Access the filetype from a viktor File object

Puijterwaal · 8 October 2021 10:07

I have an entity that can be created based on several different filetypes (.csv, .xls and .xlsx), and I want to be able to know the filetype as the processing of the file is different in each case.

Is it possible to access the filename/extension of the file that is uploaded, during the paramsfromfile? In that case I could do the appropriate processing straight away or save the file type in a hiddenfield for later use. However, I don’t think I can access the file type from the viktor File object directly?

Or do I need to wait until after upload? In that case what would be the most robust way to detect the file-type? I am currently just using params.name as that includes the extension, but the user can rename the entity after upload so that does not seem robust.

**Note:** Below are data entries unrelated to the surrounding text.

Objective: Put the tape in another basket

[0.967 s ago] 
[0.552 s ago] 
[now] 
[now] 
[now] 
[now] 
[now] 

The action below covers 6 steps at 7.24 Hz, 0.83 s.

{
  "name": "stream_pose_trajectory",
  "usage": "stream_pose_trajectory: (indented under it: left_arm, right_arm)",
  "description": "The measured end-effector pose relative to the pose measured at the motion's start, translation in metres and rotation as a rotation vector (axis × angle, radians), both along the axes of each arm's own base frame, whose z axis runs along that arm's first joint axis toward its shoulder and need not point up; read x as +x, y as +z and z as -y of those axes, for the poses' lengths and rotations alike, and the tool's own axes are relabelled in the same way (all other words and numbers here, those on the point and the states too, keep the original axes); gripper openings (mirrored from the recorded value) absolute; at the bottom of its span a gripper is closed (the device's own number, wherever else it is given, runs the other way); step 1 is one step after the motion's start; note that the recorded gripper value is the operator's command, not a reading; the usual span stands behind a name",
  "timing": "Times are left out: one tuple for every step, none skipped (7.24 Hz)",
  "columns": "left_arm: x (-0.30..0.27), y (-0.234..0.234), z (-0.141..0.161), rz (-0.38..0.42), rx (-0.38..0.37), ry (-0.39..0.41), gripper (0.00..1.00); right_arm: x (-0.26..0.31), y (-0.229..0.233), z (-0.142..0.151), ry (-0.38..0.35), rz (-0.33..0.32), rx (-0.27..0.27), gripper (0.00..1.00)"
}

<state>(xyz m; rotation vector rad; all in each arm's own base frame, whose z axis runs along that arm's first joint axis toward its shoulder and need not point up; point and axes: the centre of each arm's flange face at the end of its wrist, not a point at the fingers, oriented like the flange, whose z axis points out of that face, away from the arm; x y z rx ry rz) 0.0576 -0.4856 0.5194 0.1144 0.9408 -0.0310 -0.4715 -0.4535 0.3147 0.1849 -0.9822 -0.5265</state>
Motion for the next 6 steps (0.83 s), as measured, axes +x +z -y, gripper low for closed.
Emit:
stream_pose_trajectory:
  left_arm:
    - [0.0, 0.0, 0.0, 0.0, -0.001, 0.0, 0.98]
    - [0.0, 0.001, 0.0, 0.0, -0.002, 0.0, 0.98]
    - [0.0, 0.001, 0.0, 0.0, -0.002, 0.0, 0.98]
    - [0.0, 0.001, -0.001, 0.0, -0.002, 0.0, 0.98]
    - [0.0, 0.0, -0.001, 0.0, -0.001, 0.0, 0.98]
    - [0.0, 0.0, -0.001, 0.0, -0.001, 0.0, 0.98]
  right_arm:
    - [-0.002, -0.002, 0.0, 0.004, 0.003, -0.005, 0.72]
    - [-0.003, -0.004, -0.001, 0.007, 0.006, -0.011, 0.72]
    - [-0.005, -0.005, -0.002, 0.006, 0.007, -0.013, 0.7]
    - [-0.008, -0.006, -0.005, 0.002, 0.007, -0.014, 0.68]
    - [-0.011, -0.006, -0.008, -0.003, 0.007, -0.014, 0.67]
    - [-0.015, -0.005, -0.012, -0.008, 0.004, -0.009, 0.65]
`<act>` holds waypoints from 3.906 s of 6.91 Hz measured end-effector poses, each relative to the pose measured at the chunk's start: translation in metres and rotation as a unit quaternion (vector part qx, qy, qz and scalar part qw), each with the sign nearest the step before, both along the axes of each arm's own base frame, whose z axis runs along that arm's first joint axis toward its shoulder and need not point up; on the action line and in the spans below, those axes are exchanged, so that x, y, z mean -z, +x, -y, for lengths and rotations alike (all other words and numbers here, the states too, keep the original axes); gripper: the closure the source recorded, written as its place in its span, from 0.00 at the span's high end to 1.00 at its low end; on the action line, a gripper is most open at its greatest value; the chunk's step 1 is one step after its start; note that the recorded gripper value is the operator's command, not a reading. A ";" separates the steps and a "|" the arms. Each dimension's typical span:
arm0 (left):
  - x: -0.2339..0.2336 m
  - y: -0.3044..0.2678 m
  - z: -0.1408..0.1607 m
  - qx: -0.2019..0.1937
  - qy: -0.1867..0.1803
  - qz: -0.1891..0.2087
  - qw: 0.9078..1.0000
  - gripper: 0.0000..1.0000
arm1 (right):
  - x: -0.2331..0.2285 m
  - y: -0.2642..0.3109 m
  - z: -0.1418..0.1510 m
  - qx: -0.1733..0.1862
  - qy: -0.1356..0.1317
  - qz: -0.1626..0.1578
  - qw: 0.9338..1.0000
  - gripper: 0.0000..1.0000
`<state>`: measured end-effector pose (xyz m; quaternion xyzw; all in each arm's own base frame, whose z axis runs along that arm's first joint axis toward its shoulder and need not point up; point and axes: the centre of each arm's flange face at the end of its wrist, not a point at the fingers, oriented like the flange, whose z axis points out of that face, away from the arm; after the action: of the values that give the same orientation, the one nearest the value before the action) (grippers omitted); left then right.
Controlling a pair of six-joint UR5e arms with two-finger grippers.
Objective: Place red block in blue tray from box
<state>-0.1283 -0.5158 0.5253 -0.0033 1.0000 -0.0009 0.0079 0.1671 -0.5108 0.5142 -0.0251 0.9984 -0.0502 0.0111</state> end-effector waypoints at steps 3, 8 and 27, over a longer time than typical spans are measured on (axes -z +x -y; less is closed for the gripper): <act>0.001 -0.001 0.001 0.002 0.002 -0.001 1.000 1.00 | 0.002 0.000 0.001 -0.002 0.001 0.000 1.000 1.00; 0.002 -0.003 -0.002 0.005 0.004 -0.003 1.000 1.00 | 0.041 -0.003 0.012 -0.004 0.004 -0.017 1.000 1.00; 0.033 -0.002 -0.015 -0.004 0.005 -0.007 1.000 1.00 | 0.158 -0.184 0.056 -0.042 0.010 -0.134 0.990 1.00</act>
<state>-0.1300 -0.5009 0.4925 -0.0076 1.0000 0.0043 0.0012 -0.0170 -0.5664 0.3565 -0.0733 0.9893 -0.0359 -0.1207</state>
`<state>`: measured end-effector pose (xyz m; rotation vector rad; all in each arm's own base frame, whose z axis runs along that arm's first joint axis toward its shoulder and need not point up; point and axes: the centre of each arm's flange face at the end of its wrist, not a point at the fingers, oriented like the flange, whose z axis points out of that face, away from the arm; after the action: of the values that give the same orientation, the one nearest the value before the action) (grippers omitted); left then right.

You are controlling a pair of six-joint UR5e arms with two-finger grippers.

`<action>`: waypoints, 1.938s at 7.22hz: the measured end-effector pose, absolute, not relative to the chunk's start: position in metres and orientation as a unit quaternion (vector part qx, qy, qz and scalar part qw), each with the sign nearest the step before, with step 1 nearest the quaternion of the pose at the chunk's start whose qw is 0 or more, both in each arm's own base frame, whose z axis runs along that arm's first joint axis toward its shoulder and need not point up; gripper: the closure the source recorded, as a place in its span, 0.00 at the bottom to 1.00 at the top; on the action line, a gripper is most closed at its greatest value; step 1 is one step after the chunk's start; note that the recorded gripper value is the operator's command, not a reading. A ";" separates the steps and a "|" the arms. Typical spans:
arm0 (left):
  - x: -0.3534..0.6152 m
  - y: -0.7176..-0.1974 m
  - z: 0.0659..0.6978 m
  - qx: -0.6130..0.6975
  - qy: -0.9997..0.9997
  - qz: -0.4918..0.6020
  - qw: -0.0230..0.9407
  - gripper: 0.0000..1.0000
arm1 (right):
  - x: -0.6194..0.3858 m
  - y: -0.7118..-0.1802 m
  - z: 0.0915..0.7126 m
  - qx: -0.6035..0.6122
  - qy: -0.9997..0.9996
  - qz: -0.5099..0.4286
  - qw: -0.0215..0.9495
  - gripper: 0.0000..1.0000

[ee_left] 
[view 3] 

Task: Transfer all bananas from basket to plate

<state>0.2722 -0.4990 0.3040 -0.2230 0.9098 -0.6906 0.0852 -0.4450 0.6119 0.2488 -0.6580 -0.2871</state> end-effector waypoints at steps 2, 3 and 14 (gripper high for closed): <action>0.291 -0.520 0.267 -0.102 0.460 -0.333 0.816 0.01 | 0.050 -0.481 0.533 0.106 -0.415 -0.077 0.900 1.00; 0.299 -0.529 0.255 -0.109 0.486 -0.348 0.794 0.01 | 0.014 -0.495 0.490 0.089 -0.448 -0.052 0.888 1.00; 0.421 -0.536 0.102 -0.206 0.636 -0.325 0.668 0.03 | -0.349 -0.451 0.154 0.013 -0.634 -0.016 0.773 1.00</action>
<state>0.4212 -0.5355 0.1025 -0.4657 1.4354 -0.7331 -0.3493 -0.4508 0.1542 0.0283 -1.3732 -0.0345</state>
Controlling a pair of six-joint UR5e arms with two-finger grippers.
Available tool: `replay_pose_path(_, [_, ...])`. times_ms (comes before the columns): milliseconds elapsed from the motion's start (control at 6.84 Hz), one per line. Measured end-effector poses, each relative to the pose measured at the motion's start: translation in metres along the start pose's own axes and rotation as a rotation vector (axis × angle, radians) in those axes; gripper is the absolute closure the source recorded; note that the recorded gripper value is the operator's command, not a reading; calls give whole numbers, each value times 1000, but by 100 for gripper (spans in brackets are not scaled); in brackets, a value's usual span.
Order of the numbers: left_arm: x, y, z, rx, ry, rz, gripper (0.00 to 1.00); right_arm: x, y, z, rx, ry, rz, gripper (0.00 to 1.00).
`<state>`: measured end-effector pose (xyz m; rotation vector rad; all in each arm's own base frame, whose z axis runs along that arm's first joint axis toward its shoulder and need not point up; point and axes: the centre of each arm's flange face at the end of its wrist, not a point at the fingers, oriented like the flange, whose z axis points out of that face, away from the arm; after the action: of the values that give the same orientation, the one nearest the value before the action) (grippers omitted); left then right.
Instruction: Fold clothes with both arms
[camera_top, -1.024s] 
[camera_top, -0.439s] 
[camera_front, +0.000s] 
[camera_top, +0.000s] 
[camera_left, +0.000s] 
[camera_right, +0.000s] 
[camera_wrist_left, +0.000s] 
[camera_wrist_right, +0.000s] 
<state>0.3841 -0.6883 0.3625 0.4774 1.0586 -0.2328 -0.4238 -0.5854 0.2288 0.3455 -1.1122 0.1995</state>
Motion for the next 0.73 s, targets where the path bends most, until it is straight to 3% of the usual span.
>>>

kvangiessen · 8 October 2021 10:41

Hi Paulien,

Thanks for posting on the forum.

The process_file method can have the entity_id argument. This allows you to retrieve information of the entity through the API.

@ParamsFromFile(...)
def process_file(file: File, entity_id: int, **kwargs) -> dict:
    file_name = API().get_entity(entity_id).name
    extension = file_name.split(".")[-1]

However, it is not always correct to assume that the provided filename including extension is correct. Any user can change the file-extension to something arbitrary and then upload this file, which would break your logic.

This should either be made very clear to the End-User, or you could to base your file parsing workflow on the file content rather than the file name.

e.g. When deciding whether to parse a .GEF CPT file or a .XML CPT file, one could check the file content whether it contains particular <xml tags> and choose the correct parsing strategy accordingly.

Puijterwaal · 11 November 2021 10:48

I’m hitting this problem again, however in this case I would like to upload multiple files at once and be able to select one of them trough the name / extension

In this case, the workaround is for the user to upload the files as a single zip, and unzip them upon upload. However, that means I can’t use the entity name to distinguish the files, fortunately the zipfile package allows you to access the filename.

The code then looks as follows:

    uploaded_files = API().get_entity(entity_id).get_file()

    with zipfile.ZipFile(BytesIO(uploaded_files.getvalue_binary())) as zipped_files:
        files = []
        for uploaded_file in zipped_files.filelist:
            files.append({"file": File.from_data(zipped_files.read(uploaded_file.filename)), "name": uploaded_file.filename})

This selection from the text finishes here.